An analyst just realized that there is a duplicate entry in the contactInfo table! Find and remove it.

In [19]:
# This is the listed solution. One would note the phone number, 
#   and then use the phone number to DELETE from the table
#   WHERE phone_num = the duplicated value.

# But this solution will delete BOTH of Jane's entries. We want to keep one.

cur.execute("""SELECT first_name, last_name, phone_num, COUNT(*)
               FROM contactInfo
               GROUP BY first_Name, last_Name, phone_num
               HAVING COUNT(*) > 1;""").fetchall()

[('Jane', 'Evans', 3259909290, 2)]

In [23]:
# My proposed solution, which uses pandas to determine a list of the duplicate
#   id values, which can be fed into a SQL query and used to delete just the
#   duplicates.

# Run the INSERT INTO cell multiple times to get more duplicates, to show
# how this would be useful when there is more than a single duplicate

# Load a dataframe of everything
df = pd.DataFrame(cur.execute("""SELECT * FROM contactInfo""")\
                .fetchall())
df.columns = [x[0] for x in cur.description]

# get a df representing only the duplicates to be dropped
dupes_df = df[df.drop(columns=['id']).duplicated() == True]

# create a string of the list of duplicate ids
str_dupe_ids = str(list(dupes_df['id']))[1:-1]

# use the duplicate id string to drop the duplicate rows
cur.execute(f"""DELETE FROM contactInfo 
               WHERE id IN ({str_dupe_ids});""")

str_dupe_ids

'9, 10, 11, 12, 13, 14, 15, 16'

In [24]:
# Delete the duplicate entry
cur.execute(f"""DELETE FROM contactInfo 
               WHERE id IN ({str_dupe_ids});""")

<sqlite3.Cursor at 0x7fc43c3a5570>

In [25]:
# Check that the duplicate entry was removed
df = pd.DataFrame(cur.execute("""SELECT * FROM contactInfo;""").fetchall())

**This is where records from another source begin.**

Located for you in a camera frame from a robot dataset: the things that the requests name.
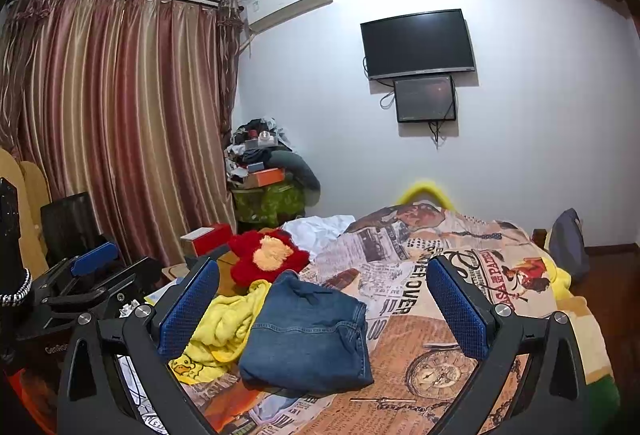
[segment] plush toy
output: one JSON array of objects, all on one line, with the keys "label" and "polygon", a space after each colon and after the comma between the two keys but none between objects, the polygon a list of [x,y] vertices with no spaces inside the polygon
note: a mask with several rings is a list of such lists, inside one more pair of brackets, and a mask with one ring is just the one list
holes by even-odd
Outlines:
[{"label": "plush toy", "polygon": [[231,268],[231,278],[243,287],[260,279],[273,283],[281,272],[300,272],[309,263],[309,253],[298,249],[279,229],[269,233],[247,231],[231,237],[228,245],[239,258]]}]

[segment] blue denim pants
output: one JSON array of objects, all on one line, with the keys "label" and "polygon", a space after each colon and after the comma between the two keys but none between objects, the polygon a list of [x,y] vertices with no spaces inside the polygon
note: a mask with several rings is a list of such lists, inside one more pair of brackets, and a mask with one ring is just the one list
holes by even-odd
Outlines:
[{"label": "blue denim pants", "polygon": [[271,286],[240,357],[243,381],[311,393],[370,385],[366,309],[338,290],[283,272]]}]

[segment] baseboard
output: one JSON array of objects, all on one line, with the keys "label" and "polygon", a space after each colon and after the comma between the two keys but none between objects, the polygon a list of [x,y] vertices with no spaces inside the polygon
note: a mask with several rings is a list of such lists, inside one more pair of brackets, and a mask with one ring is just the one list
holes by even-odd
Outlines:
[{"label": "baseboard", "polygon": [[585,247],[589,256],[621,255],[622,253],[637,253],[640,247],[636,243],[618,243],[617,245],[592,245]]}]

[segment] silver bolt
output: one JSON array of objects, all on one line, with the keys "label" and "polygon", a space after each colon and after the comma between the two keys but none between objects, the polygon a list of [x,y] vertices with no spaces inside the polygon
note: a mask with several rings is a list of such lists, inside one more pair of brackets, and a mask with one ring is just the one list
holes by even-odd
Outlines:
[{"label": "silver bolt", "polygon": [[91,321],[91,313],[83,312],[80,316],[78,316],[78,323],[81,325],[86,325]]},{"label": "silver bolt", "polygon": [[556,320],[561,325],[564,325],[569,321],[569,317],[564,312],[556,312],[554,314],[554,320]]},{"label": "silver bolt", "polygon": [[498,303],[495,306],[495,313],[498,316],[502,316],[503,318],[506,318],[507,316],[511,316],[511,307],[509,307],[508,305],[505,305],[504,303]]},{"label": "silver bolt", "polygon": [[149,314],[151,314],[151,307],[148,305],[141,305],[136,309],[136,316],[139,318],[146,318]]}]

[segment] white air conditioner unit
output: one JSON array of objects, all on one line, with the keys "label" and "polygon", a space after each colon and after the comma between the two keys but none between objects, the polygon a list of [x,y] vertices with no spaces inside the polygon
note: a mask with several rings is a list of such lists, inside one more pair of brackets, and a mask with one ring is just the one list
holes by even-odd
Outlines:
[{"label": "white air conditioner unit", "polygon": [[246,3],[249,28],[262,32],[334,0],[249,0]]}]

df.columns = [x[0] for x in cur.description]

df

Unnamed: 0,id,first_name,last_name,role,phone_num,street,city,state,zipcode
0,1,Christine,Holden,staff,2035687697,1672 Whitman Court,Stamford,CT,6995
1,2,Christopher,Warren,student,2175150957,1935 University Hill Road,Champaign,IL,61938
2,3,Linda,Jacobson,staff,4049446441,479 Musgrave Street,Atlanta,GA,30303
3,4,Andrew,Stepp,student,7866419252,2981 Lamberts Branch Road,Hialeah,Fl,33012
4,5,Jane,Evans,student,3259909290,1461 Briarhill Lane,Abilene,TX,79602
5,7,Mary,Raines,student,9075772295,3975 Jerry Toth Drive,Ninilchik,AK,99639
6,8,Ed,Lyman,student,5179695576,3478 Be Sreet,Lansing,MI,48933


## Updating an Address

Ed Lyman just moved to `2910 Simpson Avenue York, PA 17403`. Update his address accordingly.

In [38]:
# Update Ed's address
cur.execute(f"""UPDATE contactInfo 
                SET street = '2910 Simpson Avenue York'
                    , city = 'York'
                    , state = 'PA'
                    , zipcode = '17403'
               WHERE id = 8""")

<sqlite3.Cursor at 0x7fabb4b01a40>

In [39]:
# Query the database to ensure the change was made
df = pd.DataFrame(cur.execute("""SELECT * FROM contactInfo""")\
                .fetchall())
df.columns = [x[0] for x in cur.description]

df

Unnamed: 0,id,first_name,last_name,role,phone_num,street,city,state,zipcode
0,1,Christine,Holden,staff,2035687697,1672 Whitman Court,Stamford,CT,6995
1,2,Christopher,Warren,student,2175150957,1935 University Hill Road,Champaign,IL,61938
2,3,Linda,Jacobson,staff,4049446441,479 Musgrave Street,Atlanta,GA,30303
3,4,Andrew,Stepp,student,7866419252,2981 Lamberts Branch Road,Hialeah,Fl,33012
4,5,Jane,Evans,student,3259909290,1461 Briarhill Lane,Abilene,TX,79602
5,7,Mary,Raines,student,9075772295,3975 Jerry Toth Drive,Ninilchik,AK,99639
6,8,Ed,Lyman,student,5179695576,2910 Simpson Avenue York,York,PA,17403


## Commit Your Changes to the Database

Once again, persist your changes by committing them to the database.

In [40]:
# Your code here
conn.commit()

## Summary

While there's certainly more to do with setting up and managing this database, you got a taste for creating, populating, and maintaining databases! Feel free to continue fleshing out this exercise for more practice.